On August 4, 2009, the staff of the SEC granted no-action relief to a group of foreign investment companies (Foreign Funds) in connection with purchases of shares of registered U.S. investment companies (U.S. Funds) in excess of the amounts limited by Sections 12(d)(1)(A)(ii) and (iii) of the 1940 Act. Dechert LLP, SEC No-Action Letter (pub. avail. Aug. 4, 2009) (No-Action Letter). Sections 12(d)(1)(A)(ii) and (iii) prohibit an investment company and companies it controls from investing more than 5 percent of its total assets in any one acquired registered investment company and more than 10 percent of its total assets in all acquired investment companies. Congress enacted Section 12(d)(1) to prevent abuses inherent with the pyramiding of ownership caused by one investment company owning shares in another.
The Foreign Funds argued, and the SEC agreed, that the acquired U.S. Funds and their shareholders remain protected from the abuses of pyramiding ownership, specifically the improper exercise of voting control and undue influence from the threat of redemptions, by Sections 12(d)(1)(A)(i) and (B), which restrict an acquiring fund from owning more than 3 percent of any one investment company and restrict a fund from knowingly selling more than 3 percent of its shares to any one investment company and more than 10 percent to investment companies generally. The Foreign Funds contended that the SEC has no regulatory interest in enforcing the provisions of Section 12(d)(1) from which the Funds sought no-action relief, because these provisions are intended solely to protect U.S. funds and their shareholders, and not foreign funds and their shareholders, from duplicative fees and unnecessary complexity. In this case, the Foreign Funds represented that they would not offer any interests in the U.S. or to U.S. persons.

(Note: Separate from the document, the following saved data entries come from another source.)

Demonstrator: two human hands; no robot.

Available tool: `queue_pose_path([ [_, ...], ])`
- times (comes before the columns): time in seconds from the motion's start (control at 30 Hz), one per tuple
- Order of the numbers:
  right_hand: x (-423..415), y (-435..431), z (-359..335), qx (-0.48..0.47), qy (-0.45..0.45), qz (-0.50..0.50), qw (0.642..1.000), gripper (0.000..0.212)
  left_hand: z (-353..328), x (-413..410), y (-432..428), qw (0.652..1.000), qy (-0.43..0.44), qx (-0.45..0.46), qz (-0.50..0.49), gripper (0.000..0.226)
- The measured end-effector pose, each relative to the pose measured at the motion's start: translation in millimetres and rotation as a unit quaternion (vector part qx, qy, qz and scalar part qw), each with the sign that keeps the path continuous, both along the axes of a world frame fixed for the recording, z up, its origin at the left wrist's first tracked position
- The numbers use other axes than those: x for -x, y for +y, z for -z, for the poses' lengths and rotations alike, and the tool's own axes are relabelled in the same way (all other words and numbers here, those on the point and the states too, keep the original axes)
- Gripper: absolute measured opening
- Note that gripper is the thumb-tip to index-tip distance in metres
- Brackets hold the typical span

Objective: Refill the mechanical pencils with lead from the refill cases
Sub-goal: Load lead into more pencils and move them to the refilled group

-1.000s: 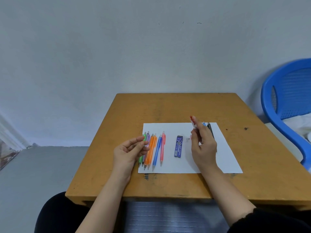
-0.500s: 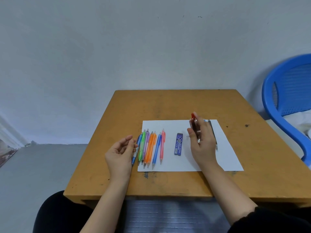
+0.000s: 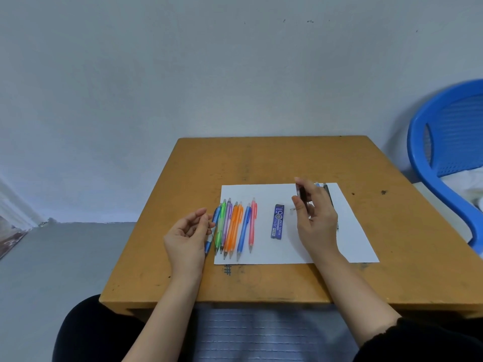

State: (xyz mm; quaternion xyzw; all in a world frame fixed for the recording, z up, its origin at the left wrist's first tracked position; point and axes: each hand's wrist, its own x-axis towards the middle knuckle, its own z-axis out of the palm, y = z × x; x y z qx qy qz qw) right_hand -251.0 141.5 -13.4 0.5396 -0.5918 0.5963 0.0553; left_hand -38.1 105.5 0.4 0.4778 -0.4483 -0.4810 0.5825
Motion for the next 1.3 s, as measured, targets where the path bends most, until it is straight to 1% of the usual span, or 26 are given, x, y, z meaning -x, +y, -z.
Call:
queue_pose_path([
  [0.1,-0.4,-0.5,0.7,0.002,-0.001,-0.004,1.000,0.028,1.6,-0.5,-1.4,1.000,0.000,0.000,-0.001,0.011],
  [0.27,-7.2,0.3,-4.4,-0.033,-0.012,-0.044,0.998,0.038,3.4,-1.5,-3.4,1.000,-0.003,-0.005,-0.001,0.011],
  [0.33,-10.2,-1.0,-8.4,-0.046,-0.007,-0.043,0.998,0.041,3.6,-1.8,-4.1,1.000,-0.001,-0.008,-0.001,0.011],
  [0.43,-10.7,-3.6,-13.0,-0.055,0.011,-0.039,0.998,0.040,2.8,-2.0,-4.0,1.000,0.008,-0.011,0.001,0.010],
  [0.5,-12.9,-3.6,-18.3,-0.067,0.000,-0.041,0.997,0.039,2.4,-2.0,-3.4,1.000,0.010,-0.011,0.003,0.010],
  [0.6,-20.4,-2.7,-29.8,-0.091,-0.040,-0.054,0.994,0.037,2.6,-2.1,-3.6,1.000,0.006,-0.009,-0.001,0.010],
  [0.8,-28.1,-5.5,-54.1,-0.149,-0.150,-0.077,0.974,0.024,3.1,-3.2,-3.7,1.000,0.009,-0.008,0.000,0.010],
  [0.87,-28.3,-9.0,-57.7,-0.181,-0.184,-0.081,0.963,0.023,3.1,-3.2,-3.8,1.000,0.009,-0.010,0.000,0.010],
  [0.93,-27.2,-14.4,-59.1,-0.229,-0.198,-0.075,0.950,0.023,3.2,-3.2,-3.9,1.000,0.010,-0.012,0.000,0.009],
  [1.03,-25.0,-22.8,-59.1,-0.313,-0.188,-0.093,0.926,0.022,3.0,-3.1,-4.0,1.000,0.014,-0.013,0.000,0.010],
  [1.1,-24.2,-27.7,-57.4,-0.358,-0.165,-0.110,0.912,0.024,2.6,-3.1,-3.8,1.000,0.014,-0.014,-0.001,0.009],
  [1.17,-23.1,-32.2,-55.4,-0.387,-0.135,-0.108,0.906,0.021,2.2,-3.5,-3.1,1.000,0.013,-0.013,-0.002,0.009],
  [1.3,-18.0,-42.1,-52.5,-0.412,-0.086,-0.095,0.902,0.017,0.7,-3.2,-2.2,1.000,0.010,-0.014,-0.001,0.009],
])
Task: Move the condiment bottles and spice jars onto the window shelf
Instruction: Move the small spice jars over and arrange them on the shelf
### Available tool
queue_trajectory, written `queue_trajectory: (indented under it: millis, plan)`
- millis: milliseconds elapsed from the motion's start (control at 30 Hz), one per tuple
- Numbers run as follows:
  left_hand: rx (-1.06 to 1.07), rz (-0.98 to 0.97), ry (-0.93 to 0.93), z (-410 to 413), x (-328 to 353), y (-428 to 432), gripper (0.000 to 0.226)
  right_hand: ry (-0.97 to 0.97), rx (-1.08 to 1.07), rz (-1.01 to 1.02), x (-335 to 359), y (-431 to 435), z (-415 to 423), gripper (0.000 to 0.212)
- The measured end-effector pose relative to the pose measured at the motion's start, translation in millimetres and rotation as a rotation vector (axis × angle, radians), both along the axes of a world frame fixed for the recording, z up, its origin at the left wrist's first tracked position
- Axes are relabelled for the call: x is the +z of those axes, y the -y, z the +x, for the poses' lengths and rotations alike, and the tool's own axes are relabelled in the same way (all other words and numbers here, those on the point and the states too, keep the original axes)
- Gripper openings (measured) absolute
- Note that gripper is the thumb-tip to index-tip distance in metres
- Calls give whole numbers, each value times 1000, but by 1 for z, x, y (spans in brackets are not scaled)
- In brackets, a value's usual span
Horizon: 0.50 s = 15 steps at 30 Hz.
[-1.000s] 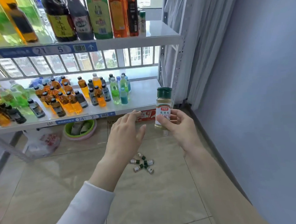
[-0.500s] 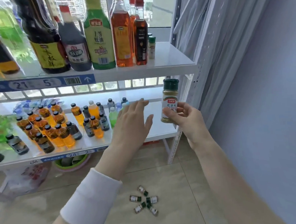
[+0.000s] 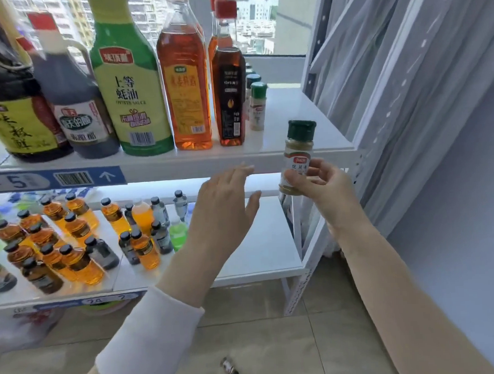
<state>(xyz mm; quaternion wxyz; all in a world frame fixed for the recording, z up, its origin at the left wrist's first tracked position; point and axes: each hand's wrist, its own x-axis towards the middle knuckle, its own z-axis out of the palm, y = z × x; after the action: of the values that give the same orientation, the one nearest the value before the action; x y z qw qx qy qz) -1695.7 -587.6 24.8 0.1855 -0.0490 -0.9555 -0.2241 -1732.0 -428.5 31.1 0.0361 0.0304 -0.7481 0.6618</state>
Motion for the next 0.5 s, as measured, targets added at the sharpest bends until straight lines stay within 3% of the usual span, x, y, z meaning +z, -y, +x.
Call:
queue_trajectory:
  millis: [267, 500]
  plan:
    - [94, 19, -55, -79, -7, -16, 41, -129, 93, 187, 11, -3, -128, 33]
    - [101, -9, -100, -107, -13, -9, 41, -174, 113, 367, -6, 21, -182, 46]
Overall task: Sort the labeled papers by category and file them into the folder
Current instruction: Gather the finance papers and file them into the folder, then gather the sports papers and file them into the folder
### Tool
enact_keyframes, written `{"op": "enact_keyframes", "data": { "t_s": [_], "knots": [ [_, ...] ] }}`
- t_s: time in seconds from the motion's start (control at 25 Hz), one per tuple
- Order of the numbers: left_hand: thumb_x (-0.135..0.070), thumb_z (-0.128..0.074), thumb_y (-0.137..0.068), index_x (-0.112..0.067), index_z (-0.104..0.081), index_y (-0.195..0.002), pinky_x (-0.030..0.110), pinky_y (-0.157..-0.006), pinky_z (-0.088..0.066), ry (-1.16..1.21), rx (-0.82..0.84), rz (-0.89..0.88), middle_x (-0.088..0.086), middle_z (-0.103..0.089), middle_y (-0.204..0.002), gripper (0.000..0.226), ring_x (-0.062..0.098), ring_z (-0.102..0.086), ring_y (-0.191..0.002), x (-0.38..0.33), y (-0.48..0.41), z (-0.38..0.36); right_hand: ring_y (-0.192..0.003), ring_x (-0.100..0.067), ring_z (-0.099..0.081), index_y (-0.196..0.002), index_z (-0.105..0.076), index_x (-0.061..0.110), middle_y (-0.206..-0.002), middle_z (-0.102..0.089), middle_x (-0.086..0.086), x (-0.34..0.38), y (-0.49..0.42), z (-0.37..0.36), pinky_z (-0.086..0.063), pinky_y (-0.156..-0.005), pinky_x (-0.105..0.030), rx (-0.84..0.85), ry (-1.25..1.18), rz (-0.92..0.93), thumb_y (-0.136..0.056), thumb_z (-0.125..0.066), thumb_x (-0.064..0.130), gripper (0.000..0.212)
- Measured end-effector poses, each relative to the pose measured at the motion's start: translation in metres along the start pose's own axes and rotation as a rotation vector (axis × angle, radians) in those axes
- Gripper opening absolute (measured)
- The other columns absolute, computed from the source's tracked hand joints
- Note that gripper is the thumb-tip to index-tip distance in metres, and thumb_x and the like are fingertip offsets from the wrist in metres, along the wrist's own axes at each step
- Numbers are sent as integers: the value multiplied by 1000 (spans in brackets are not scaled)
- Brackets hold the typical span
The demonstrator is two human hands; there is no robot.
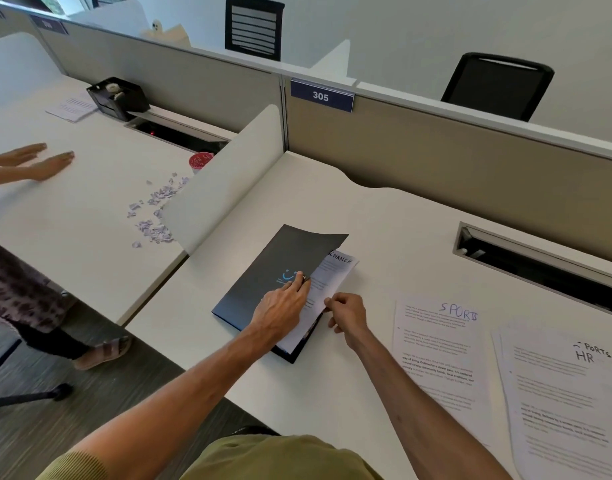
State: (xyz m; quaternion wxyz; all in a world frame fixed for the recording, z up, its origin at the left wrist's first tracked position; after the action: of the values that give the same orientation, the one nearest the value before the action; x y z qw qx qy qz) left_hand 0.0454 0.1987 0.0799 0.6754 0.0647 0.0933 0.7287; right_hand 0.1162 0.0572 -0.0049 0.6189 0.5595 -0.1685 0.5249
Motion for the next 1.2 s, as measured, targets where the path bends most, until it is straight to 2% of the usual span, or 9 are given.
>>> {"op": "enact_keyframes", "data": {
  "t_s": [0.12,0.2,0.48,0.64,0.72,0.84,0.96,1.08,1.2],
  "knots": [
    [-6,-46,-109,-13,-13,-170,42,-103,-60,13,-4,-6,13,-15,-177,69,33,-51,-147,3,-2,0,-51,-17,-61,-83,-75,11,-75,-76,-8,16,-6,-9,-45,-46,-26,-13,42,56,-96,-70,18,16],
    [-8,-46,-110,-13,-13,-169,44,-109,-56,14,1,-24,14,-16,-177,68,33,-47,-150,2,-3,-3,-55,-17,-64,-87,-77,11,-78,-75,-7,25,-9,-20,-46,-46,-23,4,60,59,-96,-72,19,13],
    [-20,-52,-111,-15,-19,-168,45,-112,-53,39,39,-20,16,-22,-175,66,36,-48,-149,5,-6,-19,-75,-24,-73,-100,-78,13,-94,-78,-7,19,-20,-35,-51,-50,-25,2,59,-15,-96,-72,24,13],
    [-20,-60,-108,-21,-28,-164,46,-101,-61,44,59,-34,17,-27,-172,65,38,-56,-139,-2,-11,-24,-54,-18,-71,-91,-78,14,-72,-77,-4,14,-15,-19,-55,-47,-27,-32,128,31,-99,-71,32,20],
    [-20,-67,-103,-22,-32,-162,47,-94,-63,20,78,-23,18,-26,-171,68,39,-59,-134,-7,-13,-29,-48,-14,-66,-92,-77,18,-72,-77,0,9,-13,-5,-52,-44,-26,-55,157,65,-98,-72,27,12],
    [-21,-74,-99,-20,-36,-161,49,-88,-64,-16,92,-13,18,-28,-170,72,39,-59,-132,-14,-14,-36,-54,-13,-66,-94,-78,24,-79,-79,6,-1,-4,16,-51,-49,-27,-49,189,104,-95,-70,22,8],
    [-22,-69,-102,-19,-37,-161,48,-87,-64,-20,77,-6,16,-29,-170,68,39,-59,-130,-18,-14,-39,-60,-11,-68,-94,-78,24,-78,-79,12,-20,8,39,-55,-54,-29,-92,169,92,-98,-66,21,13],
    [-22,-70,-99,-16,-42,-159,48,-93,-61,-6,36,-25,12,-32,-167,66,36,-58,-126,-23,-15,-38,-53,-9,-61,-92,-77,24,-79,-79,12,-41,24,61,-47,-49,-24,-150,115,53,-98,-63,18,17],
    [-13,-65,-96,-12,-53,-151,49,-95,-57,29,-1,-71,8,-40,-162,56,34,-56,-128,-31,-16,-34,-57,-11,-64,-92,-77,21,-80,-80,7,-59,41,83,-45,-47,-21,-217,6,38,-98,-64,15,15]
  ]
}}
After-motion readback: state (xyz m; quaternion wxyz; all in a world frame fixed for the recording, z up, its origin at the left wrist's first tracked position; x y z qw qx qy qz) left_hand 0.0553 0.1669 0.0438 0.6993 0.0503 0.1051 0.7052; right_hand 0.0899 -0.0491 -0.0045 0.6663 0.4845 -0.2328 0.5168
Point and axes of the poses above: each hand's wrist, its own y-axis away from the middle knuckle, its own z-axis out of the back of the hand, x = y × z, the point moved 9 cm from there along -y, towards the middle knuckle
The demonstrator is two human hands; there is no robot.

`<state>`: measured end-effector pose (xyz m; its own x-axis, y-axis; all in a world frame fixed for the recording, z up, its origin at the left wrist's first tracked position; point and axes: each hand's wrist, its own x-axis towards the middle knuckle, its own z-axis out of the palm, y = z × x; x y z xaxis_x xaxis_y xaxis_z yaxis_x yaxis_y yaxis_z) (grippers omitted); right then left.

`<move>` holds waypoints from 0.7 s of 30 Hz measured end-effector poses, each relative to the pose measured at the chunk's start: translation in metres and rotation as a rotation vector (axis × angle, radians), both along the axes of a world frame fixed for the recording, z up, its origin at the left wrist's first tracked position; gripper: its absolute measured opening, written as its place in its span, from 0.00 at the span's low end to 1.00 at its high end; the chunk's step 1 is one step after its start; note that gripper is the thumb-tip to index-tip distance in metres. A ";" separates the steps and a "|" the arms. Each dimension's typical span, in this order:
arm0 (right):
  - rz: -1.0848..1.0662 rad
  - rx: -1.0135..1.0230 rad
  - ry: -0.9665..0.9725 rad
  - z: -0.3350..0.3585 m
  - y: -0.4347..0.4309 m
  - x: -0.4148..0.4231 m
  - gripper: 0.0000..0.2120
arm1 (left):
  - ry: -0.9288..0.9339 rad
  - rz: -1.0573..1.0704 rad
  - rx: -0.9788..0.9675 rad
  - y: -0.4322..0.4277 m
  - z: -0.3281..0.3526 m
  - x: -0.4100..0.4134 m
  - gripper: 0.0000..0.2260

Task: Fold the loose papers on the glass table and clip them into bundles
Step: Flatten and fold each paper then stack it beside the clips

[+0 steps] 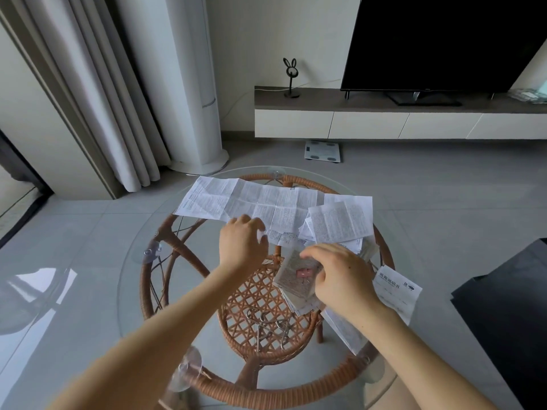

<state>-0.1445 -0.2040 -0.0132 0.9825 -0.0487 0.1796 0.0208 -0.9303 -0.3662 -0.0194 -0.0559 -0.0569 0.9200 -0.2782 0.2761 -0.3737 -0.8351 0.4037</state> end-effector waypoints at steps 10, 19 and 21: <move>-0.139 -0.309 -0.245 0.003 -0.040 0.043 0.21 | -0.017 -0.486 0.518 0.003 -0.004 0.073 0.11; -0.018 -0.333 0.444 -0.011 -0.063 0.066 0.33 | -0.118 -0.520 0.563 -0.004 0.013 0.095 0.07; -0.030 -0.297 0.458 -0.016 -0.064 0.065 0.32 | -0.213 -0.591 0.565 -0.005 0.020 0.097 0.15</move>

The SEC granted relief relying on the Foreign Funds’ representations that:
1) Each Foreign Fund will not offer to sell securities to any “U.S. Persons” as defined in Rule 902(k) under Regulation S of the Securities Act of 1933 (Regulation S);
2) Each Foreign Fund will sell securities only in the United States consistent with the definition of “Offshore Transactions” as defined in Regulation S;
3) Each Foreign Fund will hold no more than 3 percent ownership of any one U.S. Fund after acquisition pursuant to Section 12(d)(1)(A)(i); and
4) Each U.S. Fund will not knowingly sell more than 3 percent of its outstanding voting stock to any single investment company or more than 10 percent to investment companies generally pursuant to Section 12(d)(1)(B).
The SEC’s ruling presents an opportunity for U.S. registered investment companies to seek investments from foreign funds that have previously been unable to gain significant exposure to the U.S. securities markets through a single investment vehicle because of the limitations of Sections 12(d)(1)(A)(ii) and (iii). Domestic registered investment companies seeking investments from foreign funds must still comply with Section 12(d) (1)(B) and should monitor closely the amount of their voting securities that will be held by investment companies, including foreign investment companies, after the sale of their securities.